▶ **What is being asked**
Quote the entries below from the line with "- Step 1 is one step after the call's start" through the line with "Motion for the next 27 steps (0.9", both ends included, and only those lines.

(Collected data entries)
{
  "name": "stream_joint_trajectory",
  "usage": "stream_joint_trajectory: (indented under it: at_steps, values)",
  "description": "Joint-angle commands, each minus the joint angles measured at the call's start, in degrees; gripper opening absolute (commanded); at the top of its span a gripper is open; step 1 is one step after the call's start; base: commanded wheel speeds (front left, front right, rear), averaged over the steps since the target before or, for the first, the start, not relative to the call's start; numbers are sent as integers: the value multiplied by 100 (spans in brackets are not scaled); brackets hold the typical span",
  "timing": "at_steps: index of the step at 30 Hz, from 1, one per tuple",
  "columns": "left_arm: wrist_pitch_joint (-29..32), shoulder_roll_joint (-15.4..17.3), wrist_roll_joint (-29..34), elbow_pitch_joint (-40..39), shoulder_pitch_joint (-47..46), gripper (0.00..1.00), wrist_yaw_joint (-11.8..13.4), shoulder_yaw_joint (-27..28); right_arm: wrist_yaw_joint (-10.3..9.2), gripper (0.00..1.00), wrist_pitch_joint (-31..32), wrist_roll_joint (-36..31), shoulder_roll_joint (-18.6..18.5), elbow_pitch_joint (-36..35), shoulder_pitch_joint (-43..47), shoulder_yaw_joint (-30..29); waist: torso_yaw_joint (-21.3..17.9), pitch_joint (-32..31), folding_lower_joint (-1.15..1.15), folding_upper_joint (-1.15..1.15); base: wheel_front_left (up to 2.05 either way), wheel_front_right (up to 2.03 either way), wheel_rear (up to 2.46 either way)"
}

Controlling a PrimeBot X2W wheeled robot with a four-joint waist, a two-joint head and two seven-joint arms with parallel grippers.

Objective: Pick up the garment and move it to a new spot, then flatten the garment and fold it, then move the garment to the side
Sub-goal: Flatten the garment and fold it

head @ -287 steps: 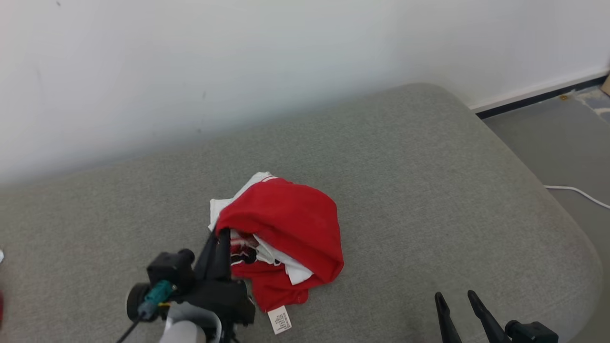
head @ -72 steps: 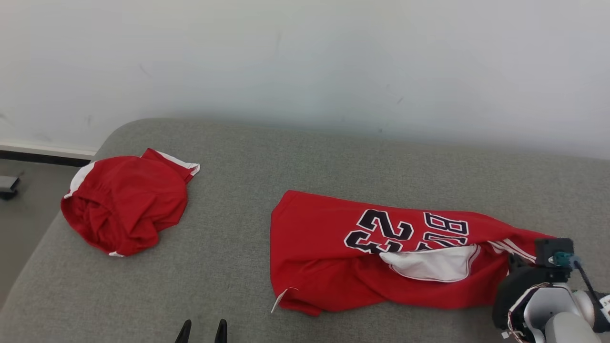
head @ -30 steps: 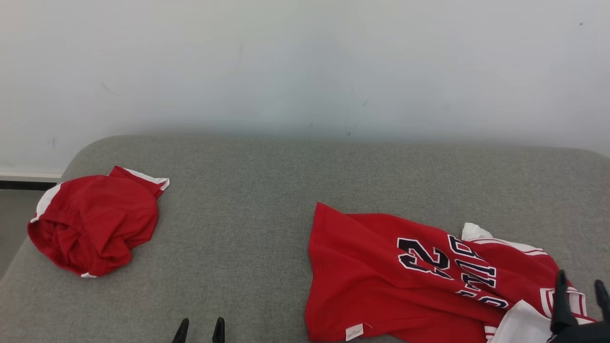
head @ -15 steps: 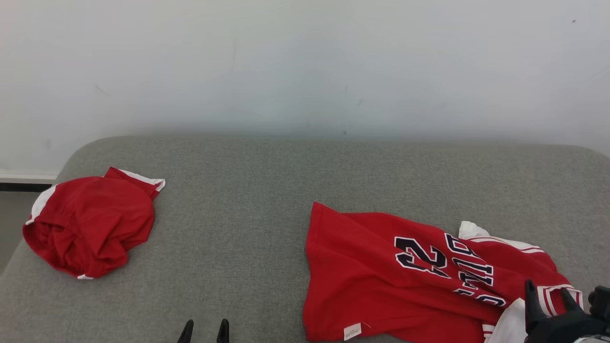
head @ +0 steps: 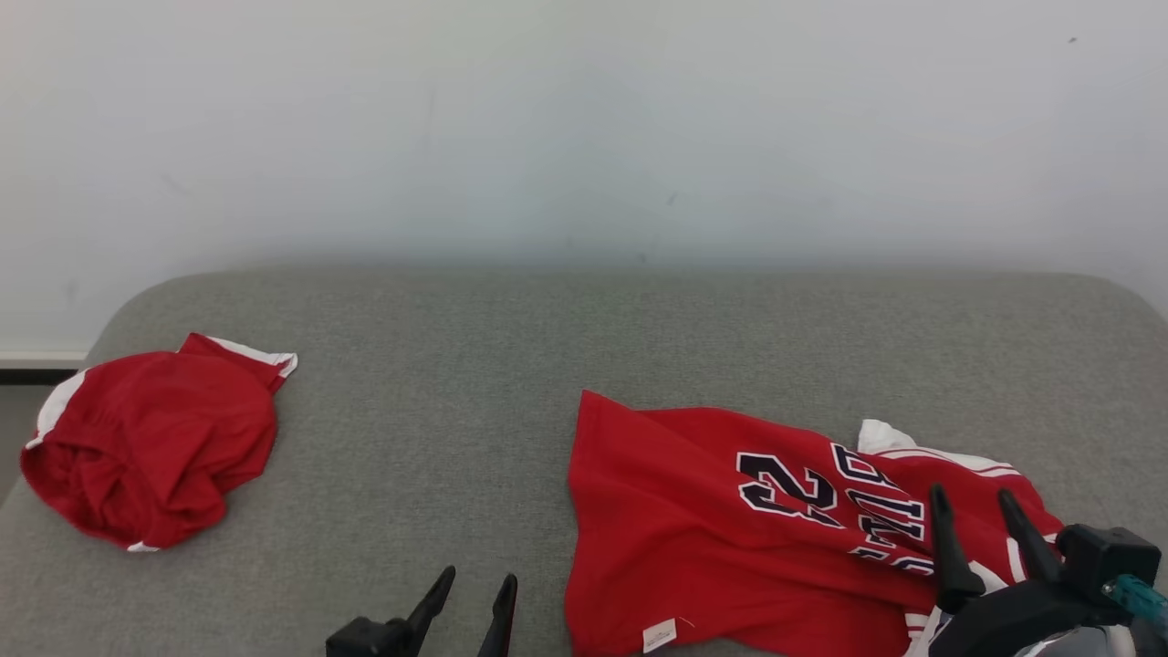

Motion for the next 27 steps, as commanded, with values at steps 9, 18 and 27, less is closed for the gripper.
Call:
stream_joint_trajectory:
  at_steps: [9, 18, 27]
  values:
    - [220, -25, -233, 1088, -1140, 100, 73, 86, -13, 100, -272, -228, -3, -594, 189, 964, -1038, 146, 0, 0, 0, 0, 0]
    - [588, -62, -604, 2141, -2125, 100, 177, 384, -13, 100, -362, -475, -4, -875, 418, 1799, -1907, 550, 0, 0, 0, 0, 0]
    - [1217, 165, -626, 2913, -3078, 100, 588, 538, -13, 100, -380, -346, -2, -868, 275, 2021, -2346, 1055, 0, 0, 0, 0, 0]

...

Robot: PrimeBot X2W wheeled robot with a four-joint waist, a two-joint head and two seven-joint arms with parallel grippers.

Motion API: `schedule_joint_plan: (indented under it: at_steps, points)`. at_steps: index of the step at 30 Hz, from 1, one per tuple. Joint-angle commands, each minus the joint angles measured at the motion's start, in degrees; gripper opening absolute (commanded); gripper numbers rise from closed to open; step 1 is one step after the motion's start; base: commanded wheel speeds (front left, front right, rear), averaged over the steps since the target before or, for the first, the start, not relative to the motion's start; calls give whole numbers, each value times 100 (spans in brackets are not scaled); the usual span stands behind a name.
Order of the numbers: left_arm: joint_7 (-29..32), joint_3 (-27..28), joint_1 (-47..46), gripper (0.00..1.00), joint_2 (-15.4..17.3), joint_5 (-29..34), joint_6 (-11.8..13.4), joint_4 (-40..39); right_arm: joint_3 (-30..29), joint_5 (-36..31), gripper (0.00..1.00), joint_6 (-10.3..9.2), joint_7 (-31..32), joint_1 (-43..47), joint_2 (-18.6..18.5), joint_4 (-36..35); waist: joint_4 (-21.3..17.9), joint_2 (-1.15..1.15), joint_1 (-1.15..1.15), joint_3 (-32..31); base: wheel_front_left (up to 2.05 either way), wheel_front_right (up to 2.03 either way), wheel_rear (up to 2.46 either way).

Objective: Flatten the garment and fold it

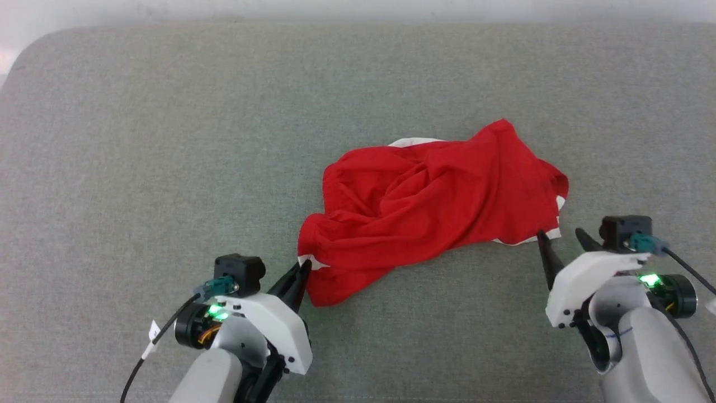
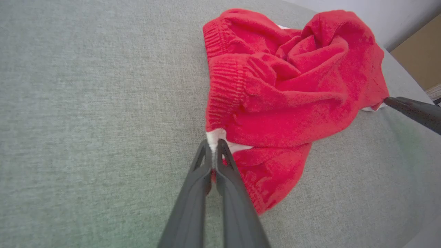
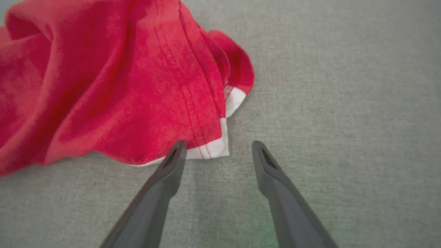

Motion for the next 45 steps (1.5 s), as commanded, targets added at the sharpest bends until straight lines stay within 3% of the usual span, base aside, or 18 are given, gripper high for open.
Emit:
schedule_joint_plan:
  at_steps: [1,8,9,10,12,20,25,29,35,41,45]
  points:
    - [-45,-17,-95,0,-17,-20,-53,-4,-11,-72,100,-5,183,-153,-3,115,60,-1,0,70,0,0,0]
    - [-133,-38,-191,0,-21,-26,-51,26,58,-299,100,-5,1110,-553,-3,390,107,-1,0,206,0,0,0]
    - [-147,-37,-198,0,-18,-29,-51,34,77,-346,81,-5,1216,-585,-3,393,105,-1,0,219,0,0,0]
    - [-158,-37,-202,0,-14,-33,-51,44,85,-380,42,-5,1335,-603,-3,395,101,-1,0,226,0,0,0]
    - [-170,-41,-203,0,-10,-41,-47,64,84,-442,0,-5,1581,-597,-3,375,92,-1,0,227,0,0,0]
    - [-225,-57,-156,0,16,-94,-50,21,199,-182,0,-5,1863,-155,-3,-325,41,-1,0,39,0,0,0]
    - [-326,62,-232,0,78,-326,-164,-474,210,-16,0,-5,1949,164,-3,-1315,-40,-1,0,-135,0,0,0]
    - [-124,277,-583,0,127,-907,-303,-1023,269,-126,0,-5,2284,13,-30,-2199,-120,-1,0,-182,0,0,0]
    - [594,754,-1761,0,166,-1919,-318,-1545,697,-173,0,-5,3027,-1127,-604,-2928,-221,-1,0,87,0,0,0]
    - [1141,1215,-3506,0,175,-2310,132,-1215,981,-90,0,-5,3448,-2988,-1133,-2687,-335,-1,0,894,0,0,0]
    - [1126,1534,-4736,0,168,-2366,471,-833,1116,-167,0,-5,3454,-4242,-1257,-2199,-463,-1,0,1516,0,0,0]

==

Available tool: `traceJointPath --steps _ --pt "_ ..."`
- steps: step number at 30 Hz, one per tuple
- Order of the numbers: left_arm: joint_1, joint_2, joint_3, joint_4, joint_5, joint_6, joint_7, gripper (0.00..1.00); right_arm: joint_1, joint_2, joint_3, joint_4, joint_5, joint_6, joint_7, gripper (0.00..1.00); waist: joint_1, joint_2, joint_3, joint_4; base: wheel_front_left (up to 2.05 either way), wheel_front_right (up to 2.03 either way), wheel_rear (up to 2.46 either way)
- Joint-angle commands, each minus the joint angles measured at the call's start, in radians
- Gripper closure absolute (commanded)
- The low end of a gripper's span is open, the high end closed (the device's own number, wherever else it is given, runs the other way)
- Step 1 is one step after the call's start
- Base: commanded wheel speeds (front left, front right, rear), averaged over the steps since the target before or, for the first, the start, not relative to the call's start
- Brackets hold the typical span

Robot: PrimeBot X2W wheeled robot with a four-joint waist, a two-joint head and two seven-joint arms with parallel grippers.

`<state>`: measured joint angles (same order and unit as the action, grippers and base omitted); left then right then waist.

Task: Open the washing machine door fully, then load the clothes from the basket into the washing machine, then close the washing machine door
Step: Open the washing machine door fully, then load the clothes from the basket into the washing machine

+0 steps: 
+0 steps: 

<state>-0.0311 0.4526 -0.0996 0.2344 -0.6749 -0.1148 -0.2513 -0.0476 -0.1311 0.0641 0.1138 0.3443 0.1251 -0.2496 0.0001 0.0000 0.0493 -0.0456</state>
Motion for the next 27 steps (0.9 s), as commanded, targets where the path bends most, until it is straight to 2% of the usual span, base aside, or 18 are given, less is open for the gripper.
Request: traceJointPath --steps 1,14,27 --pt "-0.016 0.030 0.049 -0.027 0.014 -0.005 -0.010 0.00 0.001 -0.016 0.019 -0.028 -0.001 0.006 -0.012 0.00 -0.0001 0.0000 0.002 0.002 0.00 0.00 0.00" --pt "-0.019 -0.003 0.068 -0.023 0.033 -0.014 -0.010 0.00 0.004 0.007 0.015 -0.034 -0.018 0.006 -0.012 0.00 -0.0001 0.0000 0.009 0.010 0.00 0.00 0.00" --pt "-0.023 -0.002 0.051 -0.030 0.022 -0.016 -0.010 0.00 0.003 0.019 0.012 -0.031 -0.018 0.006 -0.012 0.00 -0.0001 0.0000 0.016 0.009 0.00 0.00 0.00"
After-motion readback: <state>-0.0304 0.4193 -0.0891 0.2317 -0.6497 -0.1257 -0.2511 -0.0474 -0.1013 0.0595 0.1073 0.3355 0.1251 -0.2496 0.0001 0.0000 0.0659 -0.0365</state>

▶ **Exercise solution**
- Step 1 is one step after the call's start
- Base: commanded wheel speeds (front left, front right, rear), averaged over the steps since the target before or, for the first, the start, not relative to the call's start
- Brackets hold the typical span

Robot: PrimeBot X2W wheeled robot with a four-joint waist, a two-joint head and two seven-joint arms with parallel grippers.

`<state>`: measured joint angles (same order and unit as the action, grippers and base omitted); left then right then waist.

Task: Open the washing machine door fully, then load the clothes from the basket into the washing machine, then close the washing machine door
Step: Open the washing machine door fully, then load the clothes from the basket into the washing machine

+0 steps: 
+0 steps: 

<state>-0.0311 0.4526 -0.0996 0.2344 -0.6749 -0.1148 -0.2513 -0.0476 -0.1311 0.0641 0.1138 0.3443 0.1251 -0.2496 0.0001 0.0000 0.0493 -0.0456</state>
Motion for the next 27 steps (0.9 s), as commanded, targets where the path bends most, until it is straight to 2% of the usual span, base aside, or 18 are given, less is open for the gripper.

The required output has been given.